### What the exercise asks
Line by line, please look for the word "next" in the following records, then copy each line you find it in.

[Records contained in a dataset]
━━━━━━━━━━

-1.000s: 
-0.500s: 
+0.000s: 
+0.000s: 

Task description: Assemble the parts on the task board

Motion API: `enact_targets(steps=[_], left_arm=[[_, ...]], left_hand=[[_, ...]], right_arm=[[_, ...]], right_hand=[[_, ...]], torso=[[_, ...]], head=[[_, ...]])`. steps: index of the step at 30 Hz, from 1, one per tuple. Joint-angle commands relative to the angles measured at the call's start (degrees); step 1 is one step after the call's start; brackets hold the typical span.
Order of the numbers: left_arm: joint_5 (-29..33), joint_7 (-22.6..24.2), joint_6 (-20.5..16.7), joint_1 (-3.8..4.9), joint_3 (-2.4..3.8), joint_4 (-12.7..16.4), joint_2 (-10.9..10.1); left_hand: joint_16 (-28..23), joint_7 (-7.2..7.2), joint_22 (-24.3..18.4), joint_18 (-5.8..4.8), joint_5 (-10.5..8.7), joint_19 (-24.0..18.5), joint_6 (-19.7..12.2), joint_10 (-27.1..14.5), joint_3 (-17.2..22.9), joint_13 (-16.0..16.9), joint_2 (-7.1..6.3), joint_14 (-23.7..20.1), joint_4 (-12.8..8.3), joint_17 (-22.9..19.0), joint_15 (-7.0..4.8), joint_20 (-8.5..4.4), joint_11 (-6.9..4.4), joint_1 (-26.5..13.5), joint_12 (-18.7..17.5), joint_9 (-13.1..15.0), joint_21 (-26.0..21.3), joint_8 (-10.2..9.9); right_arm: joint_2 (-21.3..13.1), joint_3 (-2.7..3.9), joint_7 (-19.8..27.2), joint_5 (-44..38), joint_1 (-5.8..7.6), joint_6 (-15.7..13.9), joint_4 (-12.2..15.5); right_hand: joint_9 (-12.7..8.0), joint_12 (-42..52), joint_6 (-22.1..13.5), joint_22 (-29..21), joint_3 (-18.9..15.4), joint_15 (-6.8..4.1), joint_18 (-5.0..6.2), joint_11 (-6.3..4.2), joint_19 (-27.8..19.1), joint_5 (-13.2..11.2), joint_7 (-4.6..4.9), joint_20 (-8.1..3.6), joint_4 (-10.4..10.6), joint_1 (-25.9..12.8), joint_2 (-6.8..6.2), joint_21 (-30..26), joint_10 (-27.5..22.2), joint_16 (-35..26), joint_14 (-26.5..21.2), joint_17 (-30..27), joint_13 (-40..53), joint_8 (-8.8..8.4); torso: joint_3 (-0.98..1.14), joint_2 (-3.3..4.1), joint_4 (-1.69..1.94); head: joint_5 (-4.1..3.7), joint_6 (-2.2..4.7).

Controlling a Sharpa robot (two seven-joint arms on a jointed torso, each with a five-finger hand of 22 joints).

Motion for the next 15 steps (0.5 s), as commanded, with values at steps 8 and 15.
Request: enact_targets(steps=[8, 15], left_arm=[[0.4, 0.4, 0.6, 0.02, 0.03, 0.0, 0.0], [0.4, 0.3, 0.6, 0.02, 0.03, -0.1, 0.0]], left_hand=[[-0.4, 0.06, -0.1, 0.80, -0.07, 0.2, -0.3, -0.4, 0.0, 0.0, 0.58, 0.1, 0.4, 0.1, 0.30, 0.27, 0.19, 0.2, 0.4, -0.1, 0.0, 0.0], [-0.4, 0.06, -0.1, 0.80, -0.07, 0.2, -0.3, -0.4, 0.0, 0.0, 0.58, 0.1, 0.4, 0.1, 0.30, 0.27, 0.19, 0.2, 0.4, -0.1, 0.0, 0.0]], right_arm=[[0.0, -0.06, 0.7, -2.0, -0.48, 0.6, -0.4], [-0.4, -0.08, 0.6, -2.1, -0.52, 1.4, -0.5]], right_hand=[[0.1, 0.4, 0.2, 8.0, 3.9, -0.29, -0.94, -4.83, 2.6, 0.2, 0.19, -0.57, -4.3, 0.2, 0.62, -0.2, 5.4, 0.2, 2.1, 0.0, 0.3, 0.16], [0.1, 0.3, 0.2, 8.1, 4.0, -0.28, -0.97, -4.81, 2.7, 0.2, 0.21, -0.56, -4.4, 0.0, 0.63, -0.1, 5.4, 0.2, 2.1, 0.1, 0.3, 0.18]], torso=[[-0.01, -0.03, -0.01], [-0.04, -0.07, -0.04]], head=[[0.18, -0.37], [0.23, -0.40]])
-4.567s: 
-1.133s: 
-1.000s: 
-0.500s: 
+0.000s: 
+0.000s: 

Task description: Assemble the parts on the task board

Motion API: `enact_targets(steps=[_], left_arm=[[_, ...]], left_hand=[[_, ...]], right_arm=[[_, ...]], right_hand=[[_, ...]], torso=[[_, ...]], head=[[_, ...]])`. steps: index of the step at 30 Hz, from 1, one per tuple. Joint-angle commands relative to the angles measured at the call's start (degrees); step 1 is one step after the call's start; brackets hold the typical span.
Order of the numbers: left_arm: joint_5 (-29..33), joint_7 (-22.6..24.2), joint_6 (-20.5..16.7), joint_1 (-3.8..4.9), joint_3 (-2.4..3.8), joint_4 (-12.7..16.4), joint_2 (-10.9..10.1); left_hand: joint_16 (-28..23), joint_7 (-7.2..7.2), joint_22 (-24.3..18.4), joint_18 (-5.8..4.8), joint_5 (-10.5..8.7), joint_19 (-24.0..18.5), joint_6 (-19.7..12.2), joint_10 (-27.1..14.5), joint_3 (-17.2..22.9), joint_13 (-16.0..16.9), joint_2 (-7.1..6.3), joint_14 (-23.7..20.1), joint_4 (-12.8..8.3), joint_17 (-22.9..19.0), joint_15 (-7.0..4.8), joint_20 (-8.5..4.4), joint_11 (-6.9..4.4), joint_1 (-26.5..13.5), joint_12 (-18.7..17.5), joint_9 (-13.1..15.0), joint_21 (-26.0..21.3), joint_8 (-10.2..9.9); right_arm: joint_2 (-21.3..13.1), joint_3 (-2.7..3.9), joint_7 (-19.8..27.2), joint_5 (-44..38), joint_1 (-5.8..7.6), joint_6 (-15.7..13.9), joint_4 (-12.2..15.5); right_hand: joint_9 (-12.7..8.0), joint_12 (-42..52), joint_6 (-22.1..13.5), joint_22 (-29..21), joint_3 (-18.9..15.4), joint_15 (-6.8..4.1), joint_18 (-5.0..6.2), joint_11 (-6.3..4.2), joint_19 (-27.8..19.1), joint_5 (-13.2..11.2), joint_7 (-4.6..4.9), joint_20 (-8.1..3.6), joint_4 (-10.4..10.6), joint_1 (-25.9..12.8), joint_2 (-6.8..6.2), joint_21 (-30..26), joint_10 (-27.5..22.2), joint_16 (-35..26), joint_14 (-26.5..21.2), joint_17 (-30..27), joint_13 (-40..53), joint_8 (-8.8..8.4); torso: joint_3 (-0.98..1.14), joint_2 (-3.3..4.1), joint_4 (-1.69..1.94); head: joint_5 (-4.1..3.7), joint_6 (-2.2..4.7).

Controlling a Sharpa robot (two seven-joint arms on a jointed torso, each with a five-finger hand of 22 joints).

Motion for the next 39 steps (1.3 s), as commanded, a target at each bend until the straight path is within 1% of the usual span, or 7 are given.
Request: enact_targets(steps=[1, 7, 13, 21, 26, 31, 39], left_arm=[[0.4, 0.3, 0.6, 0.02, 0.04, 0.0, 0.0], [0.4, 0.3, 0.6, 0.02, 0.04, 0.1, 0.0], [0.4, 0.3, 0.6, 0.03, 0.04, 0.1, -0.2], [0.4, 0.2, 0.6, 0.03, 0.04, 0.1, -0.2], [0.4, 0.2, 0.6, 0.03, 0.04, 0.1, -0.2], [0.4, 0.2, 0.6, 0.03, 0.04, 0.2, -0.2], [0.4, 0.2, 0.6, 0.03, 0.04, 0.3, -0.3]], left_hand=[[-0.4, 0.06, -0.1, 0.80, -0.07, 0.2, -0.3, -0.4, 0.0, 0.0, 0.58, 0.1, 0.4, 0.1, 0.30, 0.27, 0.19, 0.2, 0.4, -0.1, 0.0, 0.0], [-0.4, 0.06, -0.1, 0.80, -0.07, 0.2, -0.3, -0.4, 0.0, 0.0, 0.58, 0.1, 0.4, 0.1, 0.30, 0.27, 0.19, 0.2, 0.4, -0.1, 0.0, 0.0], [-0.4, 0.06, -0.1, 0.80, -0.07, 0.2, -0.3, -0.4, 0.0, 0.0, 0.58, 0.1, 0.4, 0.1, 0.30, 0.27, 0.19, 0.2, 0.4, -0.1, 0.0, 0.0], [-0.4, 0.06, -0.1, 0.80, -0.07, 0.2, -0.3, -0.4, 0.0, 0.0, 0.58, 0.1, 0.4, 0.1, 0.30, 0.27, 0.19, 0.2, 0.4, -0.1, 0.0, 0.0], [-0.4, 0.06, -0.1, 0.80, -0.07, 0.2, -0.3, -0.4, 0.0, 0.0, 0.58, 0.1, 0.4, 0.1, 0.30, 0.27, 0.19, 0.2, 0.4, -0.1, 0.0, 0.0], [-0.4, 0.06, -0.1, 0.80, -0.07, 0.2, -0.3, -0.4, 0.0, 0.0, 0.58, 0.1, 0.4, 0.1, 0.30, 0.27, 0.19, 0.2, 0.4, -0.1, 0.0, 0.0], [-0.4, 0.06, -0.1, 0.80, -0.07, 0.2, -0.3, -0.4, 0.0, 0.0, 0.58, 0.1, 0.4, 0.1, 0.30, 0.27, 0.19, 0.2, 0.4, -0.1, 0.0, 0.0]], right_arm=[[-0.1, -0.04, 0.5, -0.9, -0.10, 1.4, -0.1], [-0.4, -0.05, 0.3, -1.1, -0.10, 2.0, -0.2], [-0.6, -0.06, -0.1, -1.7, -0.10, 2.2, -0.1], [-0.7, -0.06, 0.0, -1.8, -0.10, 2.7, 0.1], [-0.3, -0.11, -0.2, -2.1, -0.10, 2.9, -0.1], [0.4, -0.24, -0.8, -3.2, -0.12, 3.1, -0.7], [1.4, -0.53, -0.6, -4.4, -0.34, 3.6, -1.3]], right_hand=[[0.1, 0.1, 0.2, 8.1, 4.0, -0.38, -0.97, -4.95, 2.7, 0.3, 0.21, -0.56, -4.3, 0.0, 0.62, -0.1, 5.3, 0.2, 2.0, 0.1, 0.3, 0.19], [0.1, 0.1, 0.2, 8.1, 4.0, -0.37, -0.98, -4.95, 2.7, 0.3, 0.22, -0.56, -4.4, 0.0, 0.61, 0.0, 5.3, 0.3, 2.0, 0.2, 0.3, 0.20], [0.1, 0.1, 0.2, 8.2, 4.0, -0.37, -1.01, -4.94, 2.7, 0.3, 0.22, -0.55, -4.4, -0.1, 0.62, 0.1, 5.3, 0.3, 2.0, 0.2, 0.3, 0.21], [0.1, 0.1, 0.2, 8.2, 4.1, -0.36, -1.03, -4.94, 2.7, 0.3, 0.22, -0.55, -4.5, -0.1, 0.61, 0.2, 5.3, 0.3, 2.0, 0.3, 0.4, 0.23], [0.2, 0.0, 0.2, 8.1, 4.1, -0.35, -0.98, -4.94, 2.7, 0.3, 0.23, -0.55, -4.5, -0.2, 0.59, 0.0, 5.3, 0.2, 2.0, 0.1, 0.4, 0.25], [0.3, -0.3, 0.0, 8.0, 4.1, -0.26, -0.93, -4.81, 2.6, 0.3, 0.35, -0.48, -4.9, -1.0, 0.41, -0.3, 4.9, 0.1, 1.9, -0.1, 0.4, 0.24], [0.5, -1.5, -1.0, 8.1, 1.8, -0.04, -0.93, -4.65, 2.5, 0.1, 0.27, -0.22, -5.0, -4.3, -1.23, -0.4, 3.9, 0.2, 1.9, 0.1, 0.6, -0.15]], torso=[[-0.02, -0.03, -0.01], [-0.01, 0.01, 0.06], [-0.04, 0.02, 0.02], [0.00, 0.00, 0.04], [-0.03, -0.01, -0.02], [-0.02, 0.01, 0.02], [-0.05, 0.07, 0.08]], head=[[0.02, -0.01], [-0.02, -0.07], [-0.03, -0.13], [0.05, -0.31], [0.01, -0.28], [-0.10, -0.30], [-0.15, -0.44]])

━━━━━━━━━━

### Problem solution
Motion for the next 15 steps (0.5 s), as commanded, with values at steps 8 and 15.
Motion for the next 39 steps (1.3 s), as commanded, a target at each bend until the straight path is within 1% of the usual span, or 7 are given.

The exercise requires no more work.